Percent representation of bacterial phylum- and subphylum-level groups in 16S rRNA gene clone libraries from water column and sediment samples in Smeerenburg Fjord, Svalbard. From left to right, surface water, deep water, surface sediment, and deep sediment community. cmbsf, centimeters below the surface.
FIG. 3.
Neighbor-joining phylogeny of Smeerenburg Fjord alpha- and deltaproteobacterial phylotypes, based on an ∼1,200-bp alignment of bacterial 16S rRNA sequences. The Svalbard phylotypes are labeled with the habitat indicator (water_surface, water_deep, sediment_surface, sediment_deep), followed by the clone number, and are highlighted in boldface.
FIG. 4.
Neighbor-joining phylogeny of Smeerenburg Fjord Bacteroides phylotypes, based on an ∼1,200-bp alignment of bacterial 16S rRNA sequences. The Svalbard phylotypes are labeled with the habitat indicator (water_surface, water_deep, sediment_surface, sediment_deep), followed by the clone number, and are highlighted in boldface.
FIG. 5.
Neighbor-joining phylogeny of Smeerenburg Fjord beta- and gammaproteobacterial phylotypes, based on an ∼1,200-bp alignment of bacterial 16S rRNA sequences. The Svalbard phylotypes are labeled with the habitat indicator (water_surface, water_deep, sediment_surface, sediment_deep), followed by the clone number, and are highlighted in boldface.
DISCUSSION
Microbial communities and activities in water column and sediment.

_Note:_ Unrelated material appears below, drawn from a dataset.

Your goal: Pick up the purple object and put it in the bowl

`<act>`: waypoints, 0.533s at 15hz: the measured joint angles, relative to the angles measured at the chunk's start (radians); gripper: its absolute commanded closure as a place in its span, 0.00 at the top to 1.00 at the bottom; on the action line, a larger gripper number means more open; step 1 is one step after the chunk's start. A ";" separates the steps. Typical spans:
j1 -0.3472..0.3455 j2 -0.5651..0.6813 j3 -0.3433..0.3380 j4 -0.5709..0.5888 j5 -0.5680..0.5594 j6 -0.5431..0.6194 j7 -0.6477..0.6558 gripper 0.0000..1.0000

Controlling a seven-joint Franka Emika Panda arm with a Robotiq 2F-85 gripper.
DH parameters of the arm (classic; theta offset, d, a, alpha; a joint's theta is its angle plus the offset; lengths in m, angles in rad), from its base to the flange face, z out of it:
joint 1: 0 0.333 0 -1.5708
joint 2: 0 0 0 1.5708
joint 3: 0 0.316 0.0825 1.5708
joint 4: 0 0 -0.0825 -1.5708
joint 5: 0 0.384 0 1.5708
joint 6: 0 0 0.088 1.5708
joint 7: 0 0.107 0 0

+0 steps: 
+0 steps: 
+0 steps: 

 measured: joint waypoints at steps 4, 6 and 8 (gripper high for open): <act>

Understanding the relationships between microbial community composition and function is a major challenge in studying heterotrophic carbon cycling in marine systems. Metagenomic approaches to decipher the metabolic potential of specific organisms as well as entire communities have provided new insights into community potential (31). The expression of the microbial community's enzymatic repertoire in situ (23, 76), however, is most directly assessed by measuring specific enzyme activities in seawater and sediments. Since standard approaches to measure microbial enzyme activities in aquatic systems (i.e., fluorescently labeled low-molecular-weight substrate proxies [43]) provide limited insight into the structural specificities of extracellular enzymes, the extent to which heterotrophic communities vary in their abilities to produce a broad range of extracellular enzymes is, for the most part, unknown. The diverse range of components and structures used as substrates in this study facilitates a detailed investigation of potential enzyme activity and structural specificity that cannot be achieved with commercially available substrate proxies.

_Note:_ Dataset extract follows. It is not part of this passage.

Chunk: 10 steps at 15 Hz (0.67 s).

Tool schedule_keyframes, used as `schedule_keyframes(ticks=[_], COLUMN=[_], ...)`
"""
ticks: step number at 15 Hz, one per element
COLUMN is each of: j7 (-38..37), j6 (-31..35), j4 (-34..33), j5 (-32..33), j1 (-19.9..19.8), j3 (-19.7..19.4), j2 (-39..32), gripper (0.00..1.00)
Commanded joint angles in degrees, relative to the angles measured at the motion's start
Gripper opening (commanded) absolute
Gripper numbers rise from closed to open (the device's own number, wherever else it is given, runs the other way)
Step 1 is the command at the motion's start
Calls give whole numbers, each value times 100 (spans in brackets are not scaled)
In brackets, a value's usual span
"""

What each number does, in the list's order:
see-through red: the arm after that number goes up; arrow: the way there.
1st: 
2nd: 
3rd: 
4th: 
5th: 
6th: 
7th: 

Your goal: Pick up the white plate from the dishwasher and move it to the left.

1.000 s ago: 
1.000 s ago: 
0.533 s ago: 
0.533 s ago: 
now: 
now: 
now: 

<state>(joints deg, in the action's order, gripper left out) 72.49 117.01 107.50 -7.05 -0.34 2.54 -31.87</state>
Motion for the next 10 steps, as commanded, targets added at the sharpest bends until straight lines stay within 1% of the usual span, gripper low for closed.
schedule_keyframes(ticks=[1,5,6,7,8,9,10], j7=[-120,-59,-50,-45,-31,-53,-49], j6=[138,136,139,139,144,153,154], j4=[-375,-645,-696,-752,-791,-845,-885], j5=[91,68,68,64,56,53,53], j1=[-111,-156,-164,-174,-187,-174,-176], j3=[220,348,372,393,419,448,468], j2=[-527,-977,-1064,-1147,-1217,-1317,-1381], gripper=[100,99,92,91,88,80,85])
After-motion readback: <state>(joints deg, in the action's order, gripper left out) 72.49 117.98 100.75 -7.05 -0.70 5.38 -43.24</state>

The differences in the abilities of water column and sedimentary microbial communities to initiate the degradation of high-molecular-weight organic matter are striking and are reproducible for samples collected in different years (11). These differences cannot be attributed to differences in microbial cell numbers: scaling the sediment and seawater hydrolysis rates by a factor that would account for the 2- to 3-order-of-magnitude difference in cell counts would still not produce similar patterns of hydrolysis (Fig. 1A and B). The extent to which these robust differences may be aligned with differences in community composition was, prior to this study, a completely open question, given the dearth of comparative studies of seawater and sedimentary microbial communities from the same locations, particularly at high latitude.

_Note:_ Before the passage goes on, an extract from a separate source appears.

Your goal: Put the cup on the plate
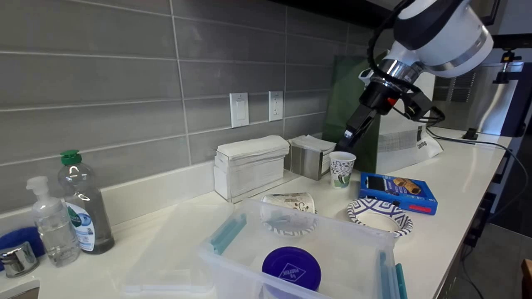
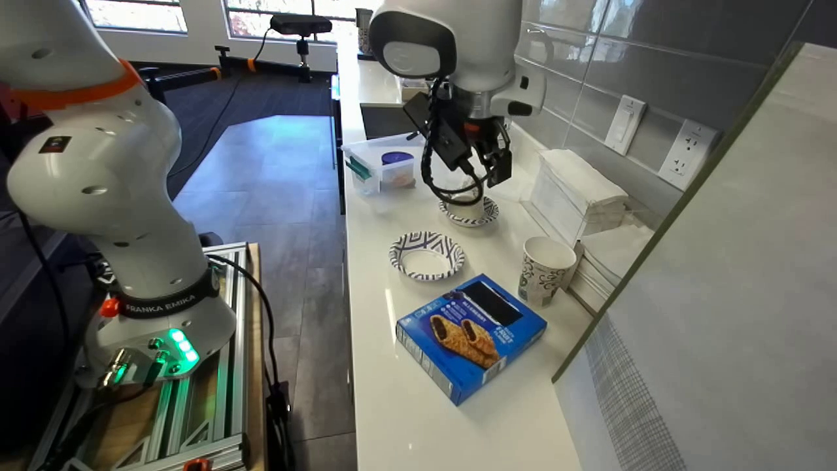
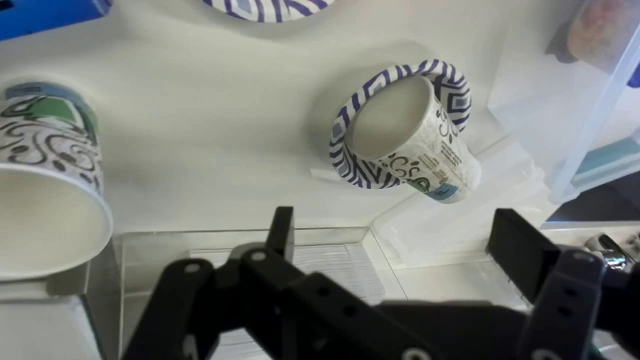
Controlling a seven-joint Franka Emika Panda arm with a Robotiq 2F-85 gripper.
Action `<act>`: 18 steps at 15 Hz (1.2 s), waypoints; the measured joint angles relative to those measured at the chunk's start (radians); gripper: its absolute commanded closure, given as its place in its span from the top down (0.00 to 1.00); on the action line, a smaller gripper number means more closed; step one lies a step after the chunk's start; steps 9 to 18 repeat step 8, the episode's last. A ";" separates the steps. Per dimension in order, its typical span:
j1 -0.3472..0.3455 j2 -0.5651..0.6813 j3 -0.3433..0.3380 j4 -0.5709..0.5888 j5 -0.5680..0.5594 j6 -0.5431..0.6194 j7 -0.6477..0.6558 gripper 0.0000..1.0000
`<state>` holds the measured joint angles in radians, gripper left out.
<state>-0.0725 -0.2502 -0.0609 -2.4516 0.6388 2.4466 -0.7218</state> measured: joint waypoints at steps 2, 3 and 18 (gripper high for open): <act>-0.019 -0.058 0.043 -0.027 -0.161 0.034 0.117 1.00; -0.039 -0.083 0.070 -0.037 -0.238 0.042 0.186 1.00; -0.115 -0.138 0.137 -0.067 -0.390 0.038 0.351 1.00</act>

We hypothesize that the differences in enzyme spectra and activity are due to distinctly different sedimentary and seawater microbial communities, as indicated by the 16S rRNA gene sequencing survey. Our gene sequencing results are congruent with those of other studies of either water column or sediment communities in high latitudes that often yield the most closely related phylotypes in 16S rRNA gene phylogenies (Fig. 3 to 5); joint analyses of polar water column and sediment, as in this study, are not available. The dominant water column communities in high latitudes consisted mostly of Alphaproteobacteria, Gammaproteobacteria, and Bacteroidetes (1, 21, 35, 67, 80), in contrast to Gammaproteobacteria, Deltaproteobacteria, Bacteroidetes, and Planktomycetes, which were the most frequently recovered sediment lineages (8, 26, 27, 59, 62, 63, 64).
Interestingly, one of the key results of this clone library analysis, the complex composition of the sediment community and the high abundance of Deltaproteobacteria in the sediments, is validated by a quantitative microbial community analysis in the upper 20 cm of Smeerenburg Fjord sediment by rRNA blotting (63, 64). The Deltaproteobacteria accounted for ca. 25% of the bacterial 16S rRNA pool in the blotting analysis, compared to 8 to 20% of the 16S rRNA clones in the 0- to 3-cm and 3- to 9-cm depths. The Gammaproteobacteria accounted for ca. 15% of the total 16S rRNA pool in the blotting results, compared to 10 to 50% in the 16S rRNA clone libraries in the 0- to 3-cm and 3- to 9-cm depths. Bacteroidetes constituted ca. 4% of the rRNA blotting signal, compared to ca. 15% of the sediment clone libraries. More than 50% of the bacterial rRNA remained unaccounted for in the blotting analysis, since the 16S rRNA probes for slot blot analysis did not cover the highly diverse bacterial lineages that occur in the sediments (64).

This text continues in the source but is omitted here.